### What is required
When the string "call" is part of a line in the data below, report the whole line.

#####

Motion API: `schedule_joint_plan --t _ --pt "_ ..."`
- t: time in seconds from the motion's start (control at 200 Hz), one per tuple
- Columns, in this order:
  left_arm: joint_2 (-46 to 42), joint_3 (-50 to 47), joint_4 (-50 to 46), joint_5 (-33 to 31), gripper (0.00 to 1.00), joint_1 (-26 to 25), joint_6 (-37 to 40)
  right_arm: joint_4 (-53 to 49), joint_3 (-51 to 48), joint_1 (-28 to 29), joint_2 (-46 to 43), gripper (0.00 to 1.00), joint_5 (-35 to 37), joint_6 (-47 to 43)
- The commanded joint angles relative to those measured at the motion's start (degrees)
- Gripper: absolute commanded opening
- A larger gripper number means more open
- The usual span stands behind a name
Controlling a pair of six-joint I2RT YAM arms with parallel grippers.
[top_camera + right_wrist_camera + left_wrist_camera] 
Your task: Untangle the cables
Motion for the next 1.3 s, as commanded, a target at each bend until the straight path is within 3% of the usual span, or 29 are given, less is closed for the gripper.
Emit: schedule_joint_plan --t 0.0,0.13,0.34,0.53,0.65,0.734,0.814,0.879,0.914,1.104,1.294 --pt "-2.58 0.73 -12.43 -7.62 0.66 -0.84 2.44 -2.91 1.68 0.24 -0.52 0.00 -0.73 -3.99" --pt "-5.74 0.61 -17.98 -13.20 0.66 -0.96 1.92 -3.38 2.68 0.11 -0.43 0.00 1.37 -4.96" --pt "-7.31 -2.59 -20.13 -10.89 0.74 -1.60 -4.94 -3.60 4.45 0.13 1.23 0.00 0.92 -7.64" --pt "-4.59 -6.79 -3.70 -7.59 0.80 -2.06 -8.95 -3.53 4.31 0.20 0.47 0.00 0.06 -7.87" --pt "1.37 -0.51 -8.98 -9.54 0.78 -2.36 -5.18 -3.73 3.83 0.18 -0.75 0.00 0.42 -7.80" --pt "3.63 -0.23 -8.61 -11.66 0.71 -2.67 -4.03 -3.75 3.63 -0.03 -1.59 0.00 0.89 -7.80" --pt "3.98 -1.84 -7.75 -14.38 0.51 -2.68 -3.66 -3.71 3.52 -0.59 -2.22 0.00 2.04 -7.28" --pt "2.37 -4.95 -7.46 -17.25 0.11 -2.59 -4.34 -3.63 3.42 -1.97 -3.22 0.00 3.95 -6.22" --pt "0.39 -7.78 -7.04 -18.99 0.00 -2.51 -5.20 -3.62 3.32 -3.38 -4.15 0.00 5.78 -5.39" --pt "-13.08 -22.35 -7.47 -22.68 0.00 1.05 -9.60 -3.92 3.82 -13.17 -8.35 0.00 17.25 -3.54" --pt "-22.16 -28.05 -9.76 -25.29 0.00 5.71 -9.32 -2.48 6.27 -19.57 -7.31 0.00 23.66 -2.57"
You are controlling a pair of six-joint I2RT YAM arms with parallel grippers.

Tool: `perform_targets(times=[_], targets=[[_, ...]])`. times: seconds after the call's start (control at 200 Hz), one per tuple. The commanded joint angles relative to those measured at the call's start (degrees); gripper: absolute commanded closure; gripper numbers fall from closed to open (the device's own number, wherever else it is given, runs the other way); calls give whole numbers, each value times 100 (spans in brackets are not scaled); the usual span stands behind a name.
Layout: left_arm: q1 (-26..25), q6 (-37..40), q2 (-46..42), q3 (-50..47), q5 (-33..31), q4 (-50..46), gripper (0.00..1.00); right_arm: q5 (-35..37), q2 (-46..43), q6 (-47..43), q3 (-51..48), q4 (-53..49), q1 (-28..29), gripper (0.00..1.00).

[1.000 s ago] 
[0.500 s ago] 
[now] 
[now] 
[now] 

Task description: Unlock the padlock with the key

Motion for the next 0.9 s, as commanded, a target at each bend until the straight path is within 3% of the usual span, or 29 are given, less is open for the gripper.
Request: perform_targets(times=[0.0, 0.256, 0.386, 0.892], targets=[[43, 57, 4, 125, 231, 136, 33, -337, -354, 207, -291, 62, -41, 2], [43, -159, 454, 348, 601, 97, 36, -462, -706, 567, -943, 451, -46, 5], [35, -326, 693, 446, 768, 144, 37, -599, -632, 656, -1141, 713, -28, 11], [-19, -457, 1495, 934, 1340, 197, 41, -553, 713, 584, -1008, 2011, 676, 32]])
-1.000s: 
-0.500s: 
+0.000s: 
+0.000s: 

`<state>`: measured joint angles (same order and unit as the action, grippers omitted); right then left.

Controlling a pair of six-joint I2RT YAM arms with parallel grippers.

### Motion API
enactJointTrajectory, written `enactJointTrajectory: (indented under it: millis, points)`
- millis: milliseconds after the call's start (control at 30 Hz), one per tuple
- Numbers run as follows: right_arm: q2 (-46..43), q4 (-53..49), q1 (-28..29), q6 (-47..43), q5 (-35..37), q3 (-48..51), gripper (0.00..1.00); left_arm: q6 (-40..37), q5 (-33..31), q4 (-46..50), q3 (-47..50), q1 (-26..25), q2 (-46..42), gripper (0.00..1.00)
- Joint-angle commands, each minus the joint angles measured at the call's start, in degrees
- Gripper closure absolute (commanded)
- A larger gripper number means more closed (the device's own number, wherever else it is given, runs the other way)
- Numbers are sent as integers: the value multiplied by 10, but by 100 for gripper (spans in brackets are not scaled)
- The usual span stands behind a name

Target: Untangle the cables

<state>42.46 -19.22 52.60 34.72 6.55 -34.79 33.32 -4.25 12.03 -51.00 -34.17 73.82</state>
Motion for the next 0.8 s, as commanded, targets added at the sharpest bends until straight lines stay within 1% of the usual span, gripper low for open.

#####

### Completed exercise
Tool: `perform_targets(times=[_], targets=[[_, ...]])`. times: seconds after the call's start (control at 200 Hz), one per tuple. The commanded joint angles relative to those measured at the call's start (degrees); gripper: absolute commanded closure; gripper numbers fall from closed to open (the device's own number, wherever else it is given, runs the other way); calls give whole numbers, each value times 100 (spans in brackets are not scaled); the usual span stands behind a name.
- millis: milliseconds after the call's start (control at 30 Hz), one per tuple
- Joint-angle commands, each minus the joint angles measured at the call's start, in degrees

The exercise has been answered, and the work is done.